What is it?
It wears a Suzuki badge, but like the Swace we recently reviewed, it’s actually a Toyota in disguise, based on the RAV4.
Suzuki launched the Across PHEV in Autumn 2020 and last year gave it several technology and standard equipment updates including an on-board AC charger increase to 6kW from 3kW enabling a much faster charging time.
For example, if a 32A Rapid charge facility is used, battery charging time is reduced from 5.30 hours to around 2.45 hours. Charging Across via a lower rated 16A home or public point is now also reduced by 36 minutes to less than 5 hours.

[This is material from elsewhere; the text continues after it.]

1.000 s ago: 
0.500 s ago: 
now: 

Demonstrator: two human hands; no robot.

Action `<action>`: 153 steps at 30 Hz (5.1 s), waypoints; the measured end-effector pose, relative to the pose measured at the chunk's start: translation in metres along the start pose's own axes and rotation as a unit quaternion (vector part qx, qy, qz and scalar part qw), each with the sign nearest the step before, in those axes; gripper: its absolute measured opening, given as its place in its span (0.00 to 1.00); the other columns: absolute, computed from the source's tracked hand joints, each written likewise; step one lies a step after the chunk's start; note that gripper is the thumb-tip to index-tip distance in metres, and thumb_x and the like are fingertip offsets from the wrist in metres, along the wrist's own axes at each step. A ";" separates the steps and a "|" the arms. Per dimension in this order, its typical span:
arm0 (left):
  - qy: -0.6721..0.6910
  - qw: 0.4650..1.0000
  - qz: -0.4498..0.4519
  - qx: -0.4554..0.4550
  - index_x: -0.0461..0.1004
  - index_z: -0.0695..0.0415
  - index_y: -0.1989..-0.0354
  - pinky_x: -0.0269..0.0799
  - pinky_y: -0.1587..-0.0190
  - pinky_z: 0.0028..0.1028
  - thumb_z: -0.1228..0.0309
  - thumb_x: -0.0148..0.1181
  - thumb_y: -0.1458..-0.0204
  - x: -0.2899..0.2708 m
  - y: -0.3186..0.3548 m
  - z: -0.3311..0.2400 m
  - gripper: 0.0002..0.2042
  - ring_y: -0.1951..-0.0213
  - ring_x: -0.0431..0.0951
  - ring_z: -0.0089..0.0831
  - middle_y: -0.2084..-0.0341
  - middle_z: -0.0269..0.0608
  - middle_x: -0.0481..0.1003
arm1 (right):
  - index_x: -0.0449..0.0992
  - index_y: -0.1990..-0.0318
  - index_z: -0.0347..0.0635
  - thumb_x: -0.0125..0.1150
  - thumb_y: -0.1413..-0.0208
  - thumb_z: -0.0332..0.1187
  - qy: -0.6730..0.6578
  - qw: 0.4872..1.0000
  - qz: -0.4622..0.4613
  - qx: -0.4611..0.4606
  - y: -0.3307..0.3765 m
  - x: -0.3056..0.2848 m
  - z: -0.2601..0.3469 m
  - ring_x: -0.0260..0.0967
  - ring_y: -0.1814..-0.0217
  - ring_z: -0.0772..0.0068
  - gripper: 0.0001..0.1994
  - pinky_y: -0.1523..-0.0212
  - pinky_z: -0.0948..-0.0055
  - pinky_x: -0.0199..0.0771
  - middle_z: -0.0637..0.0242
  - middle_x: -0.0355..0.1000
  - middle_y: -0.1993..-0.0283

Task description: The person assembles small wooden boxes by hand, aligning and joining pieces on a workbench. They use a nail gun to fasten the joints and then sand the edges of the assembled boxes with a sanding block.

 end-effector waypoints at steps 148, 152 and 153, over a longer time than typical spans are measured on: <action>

To help further improve efficiency and style, front fog lamps, rear cabin light and luggage compartment lights are now all redesigned to LED type. For added convenience, illumination has been added to overhead console switches and mirror control. Additionally, USB ports have now been upgraded from type A to type C to ensure compatibility with a wider range of mobile devices.
Across is available in six different colours – White Pearl Crystal Shine, Silver Metallic, Attitude Black Mica, Sensual Red Mica, Grey Metallic and Dark Blue Mica. There is no additional charge for metallic or pearlescent colours.
The PHEV system in the Across provides CO₂ emissions of just 22g/km (WLTP regulation) and a very efficient EV range of 46.6 miles – we actually achieved an average of 51mpg during our test. Across also benefits from a company car BIK Tax banding of just 8%.
At the core is a powerful front electric motor that delivers pretty good torque torque at low speeds, combining with a powerful 2.5-litre petrol engine for rapid acceleration at higher speeds. With maximum output of 134kW and 270Nm of torque, the front electric motor draws its energy from an 18.1kWh (50.9 Ah) high-capacity lithium-ion battery mounted beneath the floor.
The Plug-in Hybrid system is equipped with four modes which are: Default EV mode, Auto EV/HV mode, HV mode, and battery charger mode which the driver can select depending on driving conditions and battery status. In EV Mode the vehicle is driven entirely by the power of the electric motor even under full acceleration.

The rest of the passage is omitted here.